This invention relates to a semiconductor device and a method of testing the same and, in particular, to a method of checking a forming state of a metal film in an opening formed in an interlayer insulating film.
Recently, a diameter of an opening, such as a contact hole, a through hole and a via hole, has been reduced with a high integration of a semiconductor device. The opening is generally formed in an interlayer insulating film. In this case, an aspect ratio which is obtained by dividing a depth of the opening by the diameter has been increased because the depth of the opening is almost kept constant. Therefore, the opening is not sufficiently covered with a metal film, such as aluminum film, through the conventional sputtering method. Consequently, a connecting resistance becomes large, and further a disconnection often occurs.

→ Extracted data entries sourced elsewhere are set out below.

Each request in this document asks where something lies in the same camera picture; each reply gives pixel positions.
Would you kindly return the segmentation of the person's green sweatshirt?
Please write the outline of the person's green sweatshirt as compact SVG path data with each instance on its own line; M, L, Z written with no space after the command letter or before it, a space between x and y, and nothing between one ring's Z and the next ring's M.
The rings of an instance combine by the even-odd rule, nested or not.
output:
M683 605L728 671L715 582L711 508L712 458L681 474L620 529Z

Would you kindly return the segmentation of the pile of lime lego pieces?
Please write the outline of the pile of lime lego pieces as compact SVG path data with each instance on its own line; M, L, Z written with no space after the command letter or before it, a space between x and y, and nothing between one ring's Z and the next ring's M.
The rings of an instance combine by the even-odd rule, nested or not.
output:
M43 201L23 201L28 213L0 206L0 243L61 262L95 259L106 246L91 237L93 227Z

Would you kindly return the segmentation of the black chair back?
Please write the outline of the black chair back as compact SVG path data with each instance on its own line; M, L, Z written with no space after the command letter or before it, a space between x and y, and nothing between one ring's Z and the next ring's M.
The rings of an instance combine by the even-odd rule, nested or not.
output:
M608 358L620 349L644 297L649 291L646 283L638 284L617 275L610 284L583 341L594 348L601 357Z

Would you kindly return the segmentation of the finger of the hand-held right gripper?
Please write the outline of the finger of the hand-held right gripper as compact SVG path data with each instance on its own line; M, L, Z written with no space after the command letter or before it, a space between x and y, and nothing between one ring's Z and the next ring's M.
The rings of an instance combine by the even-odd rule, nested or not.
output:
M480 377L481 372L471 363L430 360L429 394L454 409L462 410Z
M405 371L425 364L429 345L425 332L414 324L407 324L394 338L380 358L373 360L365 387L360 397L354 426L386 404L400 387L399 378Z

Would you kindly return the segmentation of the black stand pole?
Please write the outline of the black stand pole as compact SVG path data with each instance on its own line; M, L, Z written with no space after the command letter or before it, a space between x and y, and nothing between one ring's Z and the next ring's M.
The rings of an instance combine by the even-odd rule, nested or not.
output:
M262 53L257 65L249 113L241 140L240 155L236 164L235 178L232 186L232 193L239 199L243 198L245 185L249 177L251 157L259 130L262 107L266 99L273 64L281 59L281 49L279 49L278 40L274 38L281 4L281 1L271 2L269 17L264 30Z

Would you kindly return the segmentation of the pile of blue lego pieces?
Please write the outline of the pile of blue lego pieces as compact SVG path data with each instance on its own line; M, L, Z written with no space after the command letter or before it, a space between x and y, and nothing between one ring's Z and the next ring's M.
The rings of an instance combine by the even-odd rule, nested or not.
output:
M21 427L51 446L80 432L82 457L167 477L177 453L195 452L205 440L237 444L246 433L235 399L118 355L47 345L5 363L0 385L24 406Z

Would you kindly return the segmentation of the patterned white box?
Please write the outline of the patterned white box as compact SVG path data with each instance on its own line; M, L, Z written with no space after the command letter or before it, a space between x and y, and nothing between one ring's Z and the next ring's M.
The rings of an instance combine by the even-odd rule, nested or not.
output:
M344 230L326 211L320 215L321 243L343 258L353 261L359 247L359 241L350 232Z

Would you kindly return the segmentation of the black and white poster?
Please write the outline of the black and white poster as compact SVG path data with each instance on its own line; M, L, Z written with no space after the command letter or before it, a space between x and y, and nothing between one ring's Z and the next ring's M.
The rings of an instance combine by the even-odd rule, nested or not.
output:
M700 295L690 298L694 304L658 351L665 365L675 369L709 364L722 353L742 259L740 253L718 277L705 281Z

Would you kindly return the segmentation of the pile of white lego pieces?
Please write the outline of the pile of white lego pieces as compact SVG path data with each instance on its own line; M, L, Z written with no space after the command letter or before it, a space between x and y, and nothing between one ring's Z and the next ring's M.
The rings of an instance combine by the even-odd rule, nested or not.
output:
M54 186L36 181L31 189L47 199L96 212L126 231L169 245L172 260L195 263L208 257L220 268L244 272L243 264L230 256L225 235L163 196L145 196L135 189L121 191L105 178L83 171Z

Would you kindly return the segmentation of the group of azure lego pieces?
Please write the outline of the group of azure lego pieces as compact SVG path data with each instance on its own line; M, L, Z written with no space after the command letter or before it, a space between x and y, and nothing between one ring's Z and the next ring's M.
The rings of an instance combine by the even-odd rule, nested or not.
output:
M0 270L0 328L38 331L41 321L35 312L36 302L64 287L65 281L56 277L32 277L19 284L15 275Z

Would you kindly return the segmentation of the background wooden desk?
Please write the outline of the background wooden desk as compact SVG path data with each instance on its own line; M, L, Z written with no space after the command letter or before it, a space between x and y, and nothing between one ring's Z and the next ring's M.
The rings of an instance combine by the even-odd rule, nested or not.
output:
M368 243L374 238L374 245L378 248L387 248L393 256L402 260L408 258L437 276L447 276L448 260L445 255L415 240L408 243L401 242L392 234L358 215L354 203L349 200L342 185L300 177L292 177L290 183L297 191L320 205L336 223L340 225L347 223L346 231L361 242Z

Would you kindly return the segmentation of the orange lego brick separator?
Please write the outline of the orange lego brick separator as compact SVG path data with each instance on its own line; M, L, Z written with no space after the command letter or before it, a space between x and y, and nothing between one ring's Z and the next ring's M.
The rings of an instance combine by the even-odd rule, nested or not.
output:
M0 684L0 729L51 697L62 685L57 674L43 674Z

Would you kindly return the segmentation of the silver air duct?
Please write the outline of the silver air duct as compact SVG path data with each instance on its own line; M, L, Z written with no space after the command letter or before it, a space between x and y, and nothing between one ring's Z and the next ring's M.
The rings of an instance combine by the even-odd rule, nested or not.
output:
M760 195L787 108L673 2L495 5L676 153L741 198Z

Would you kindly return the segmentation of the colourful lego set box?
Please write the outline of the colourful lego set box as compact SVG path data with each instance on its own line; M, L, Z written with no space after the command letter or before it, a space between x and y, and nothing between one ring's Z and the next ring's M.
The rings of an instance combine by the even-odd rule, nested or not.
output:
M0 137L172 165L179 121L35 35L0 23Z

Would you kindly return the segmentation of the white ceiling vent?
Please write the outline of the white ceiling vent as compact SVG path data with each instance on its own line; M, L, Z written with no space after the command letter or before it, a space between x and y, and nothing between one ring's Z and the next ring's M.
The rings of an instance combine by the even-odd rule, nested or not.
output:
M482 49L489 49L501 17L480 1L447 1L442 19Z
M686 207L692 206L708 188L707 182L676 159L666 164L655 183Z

To solve such problems, a proposal has been made about a method of filling the opening with tungsten through a chemical vapor deposition method (CVD). However, according to this method, a manufacturing duration increases and further, the manufacturing cost is increased. This is because the method has a plurality of manufacturing steps.
Therefore, a suggestion has been made about a method of embedding an aluminum film in the opening by reflowing aluminum through a heating process, as disclosed in Unexamined Japanese Patent Publications No. H4-65831 and H1-76736. However, according to this method, a void is often caused to occur in the aluminum film where the opening is not sufficiently filled with the aluminum. In this case, the void means a space which is left in the aluminum film after the reflow. The void increases a contact resistance and often causes a disconnection to occur. Thus, where the void remains in the aluminum film embedded in the opening, such a void can not be directly detected from the outside of the substrate by an optical microscope because the void is left inside the aluminum film. Accordingly, the substrate must be cleaved or cut to detect the void inside the aluminum film by Scanning Electron Microscope (SEM).
However, this method can not be directly adopted for an actual product because the product must be destroyed. Therefore, an additional substrate for monitoring is prepared besides the product substrate. This additional substrate is cleaved to detect the void. However, this method requires an additional cost for manufacturing the additional substrate. Further, a forming state of the aluminum film embedded in the opening is different from each other between the product substrate and the monitoring or additional substrate. Consequently, the product substrate itself can not be correctly tested even when the monitoring substrate is checked.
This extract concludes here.